INSTRUCTIONS TO FOLLOW: Out of the records below, copy all lines in which the word "specifying" occurs.

──────── DATA ────────

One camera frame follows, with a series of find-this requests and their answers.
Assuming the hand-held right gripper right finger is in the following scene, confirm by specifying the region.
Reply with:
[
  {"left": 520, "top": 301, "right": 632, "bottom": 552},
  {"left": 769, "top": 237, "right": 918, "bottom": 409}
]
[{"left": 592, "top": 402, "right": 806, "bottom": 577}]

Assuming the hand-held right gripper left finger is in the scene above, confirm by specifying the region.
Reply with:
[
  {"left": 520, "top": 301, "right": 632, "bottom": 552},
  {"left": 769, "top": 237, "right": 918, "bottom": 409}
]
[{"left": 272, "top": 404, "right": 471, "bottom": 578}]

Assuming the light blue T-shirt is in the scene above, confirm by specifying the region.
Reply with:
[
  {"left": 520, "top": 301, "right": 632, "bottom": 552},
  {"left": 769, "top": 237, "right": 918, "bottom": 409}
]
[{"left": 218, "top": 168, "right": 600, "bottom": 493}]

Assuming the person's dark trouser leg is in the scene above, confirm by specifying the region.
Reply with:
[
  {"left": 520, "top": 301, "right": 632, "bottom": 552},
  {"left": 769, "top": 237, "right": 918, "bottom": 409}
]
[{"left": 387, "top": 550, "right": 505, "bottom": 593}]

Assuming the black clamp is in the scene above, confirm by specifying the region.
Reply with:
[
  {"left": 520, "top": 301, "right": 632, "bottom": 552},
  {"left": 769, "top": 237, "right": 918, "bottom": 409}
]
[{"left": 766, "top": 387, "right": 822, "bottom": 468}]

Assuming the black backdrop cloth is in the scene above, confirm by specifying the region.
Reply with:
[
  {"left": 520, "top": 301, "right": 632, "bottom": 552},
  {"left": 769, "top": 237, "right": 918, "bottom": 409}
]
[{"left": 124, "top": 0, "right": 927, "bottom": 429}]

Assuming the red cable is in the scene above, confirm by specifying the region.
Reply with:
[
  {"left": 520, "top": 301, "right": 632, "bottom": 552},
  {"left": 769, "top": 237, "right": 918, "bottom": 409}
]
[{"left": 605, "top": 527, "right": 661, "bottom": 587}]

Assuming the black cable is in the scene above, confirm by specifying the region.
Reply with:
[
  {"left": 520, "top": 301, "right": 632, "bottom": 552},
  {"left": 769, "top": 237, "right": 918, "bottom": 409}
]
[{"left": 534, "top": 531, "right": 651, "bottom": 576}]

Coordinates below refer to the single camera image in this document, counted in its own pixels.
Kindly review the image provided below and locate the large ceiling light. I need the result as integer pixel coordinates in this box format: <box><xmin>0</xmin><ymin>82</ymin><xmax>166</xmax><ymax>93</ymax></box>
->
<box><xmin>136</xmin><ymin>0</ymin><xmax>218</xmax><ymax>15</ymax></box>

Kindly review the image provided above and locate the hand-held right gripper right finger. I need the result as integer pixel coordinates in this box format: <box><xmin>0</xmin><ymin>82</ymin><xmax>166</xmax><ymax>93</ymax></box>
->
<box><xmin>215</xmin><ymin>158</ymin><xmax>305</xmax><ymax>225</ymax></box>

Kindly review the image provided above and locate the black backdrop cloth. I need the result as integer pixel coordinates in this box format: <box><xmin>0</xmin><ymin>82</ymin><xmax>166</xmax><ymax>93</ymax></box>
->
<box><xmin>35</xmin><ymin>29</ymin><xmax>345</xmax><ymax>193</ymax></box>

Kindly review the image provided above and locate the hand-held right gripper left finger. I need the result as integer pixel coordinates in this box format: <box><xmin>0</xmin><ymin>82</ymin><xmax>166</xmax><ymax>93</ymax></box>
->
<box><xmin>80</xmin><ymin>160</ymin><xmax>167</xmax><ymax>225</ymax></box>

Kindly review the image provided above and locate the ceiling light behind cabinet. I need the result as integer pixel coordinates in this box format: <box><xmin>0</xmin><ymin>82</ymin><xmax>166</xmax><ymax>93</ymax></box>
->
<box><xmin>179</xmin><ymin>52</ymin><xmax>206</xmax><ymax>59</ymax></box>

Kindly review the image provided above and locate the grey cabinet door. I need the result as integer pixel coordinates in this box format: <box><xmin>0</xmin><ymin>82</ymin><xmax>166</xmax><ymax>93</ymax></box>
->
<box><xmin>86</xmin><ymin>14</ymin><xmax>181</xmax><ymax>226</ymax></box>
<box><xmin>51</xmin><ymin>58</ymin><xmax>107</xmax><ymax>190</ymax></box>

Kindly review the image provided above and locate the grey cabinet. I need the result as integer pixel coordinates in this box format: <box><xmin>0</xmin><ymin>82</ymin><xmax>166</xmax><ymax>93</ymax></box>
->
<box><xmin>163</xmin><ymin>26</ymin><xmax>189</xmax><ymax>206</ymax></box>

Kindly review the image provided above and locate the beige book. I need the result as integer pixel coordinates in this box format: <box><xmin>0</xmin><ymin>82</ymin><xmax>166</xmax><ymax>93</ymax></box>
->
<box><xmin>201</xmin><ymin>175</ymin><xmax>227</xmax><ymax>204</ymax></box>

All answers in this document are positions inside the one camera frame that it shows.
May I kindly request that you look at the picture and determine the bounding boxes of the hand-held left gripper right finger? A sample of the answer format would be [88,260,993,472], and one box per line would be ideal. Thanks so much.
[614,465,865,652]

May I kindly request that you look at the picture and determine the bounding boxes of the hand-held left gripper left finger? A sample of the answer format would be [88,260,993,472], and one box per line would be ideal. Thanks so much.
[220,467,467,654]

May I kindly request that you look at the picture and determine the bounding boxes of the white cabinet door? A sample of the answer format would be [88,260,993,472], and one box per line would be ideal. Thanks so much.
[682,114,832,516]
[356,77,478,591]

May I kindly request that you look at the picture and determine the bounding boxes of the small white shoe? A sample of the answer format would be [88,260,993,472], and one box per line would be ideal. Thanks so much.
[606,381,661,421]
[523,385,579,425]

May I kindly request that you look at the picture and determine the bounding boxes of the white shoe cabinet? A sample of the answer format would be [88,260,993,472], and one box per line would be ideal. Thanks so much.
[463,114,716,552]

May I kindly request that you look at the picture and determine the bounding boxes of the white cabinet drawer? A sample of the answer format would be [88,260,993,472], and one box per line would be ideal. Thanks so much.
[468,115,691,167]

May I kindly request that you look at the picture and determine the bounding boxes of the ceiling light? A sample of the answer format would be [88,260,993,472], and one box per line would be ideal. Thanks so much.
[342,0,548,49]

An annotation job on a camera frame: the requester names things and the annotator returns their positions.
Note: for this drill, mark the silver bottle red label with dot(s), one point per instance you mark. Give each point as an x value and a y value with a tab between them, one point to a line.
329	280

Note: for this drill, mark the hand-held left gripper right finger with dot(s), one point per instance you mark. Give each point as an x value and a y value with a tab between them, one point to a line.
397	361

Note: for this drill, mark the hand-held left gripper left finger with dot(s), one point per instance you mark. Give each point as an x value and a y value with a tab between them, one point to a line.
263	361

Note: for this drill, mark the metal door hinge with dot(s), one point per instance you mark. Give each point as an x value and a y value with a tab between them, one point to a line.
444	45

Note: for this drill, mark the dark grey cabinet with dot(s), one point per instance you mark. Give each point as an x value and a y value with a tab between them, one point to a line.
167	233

────────

REPLY:
Assuming the hand-held right gripper right finger is in the following scene, confirm by specifying the region.
Assuming the hand-held right gripper left finger is in the scene above, confirm by specifying the region.
Assuming the light blue T-shirt is in the scene above, confirm by specifying the region.
Assuming the person's dark trouser leg is in the scene above, confirm by specifying the region.
Assuming the black clamp is in the scene above, confirm by specifying the region.
Assuming the black backdrop cloth is in the scene above, confirm by specifying the region.
Assuming the red cable is in the scene above, confirm by specifying the region.
Assuming the black cable is in the scene above, confirm by specifying the region.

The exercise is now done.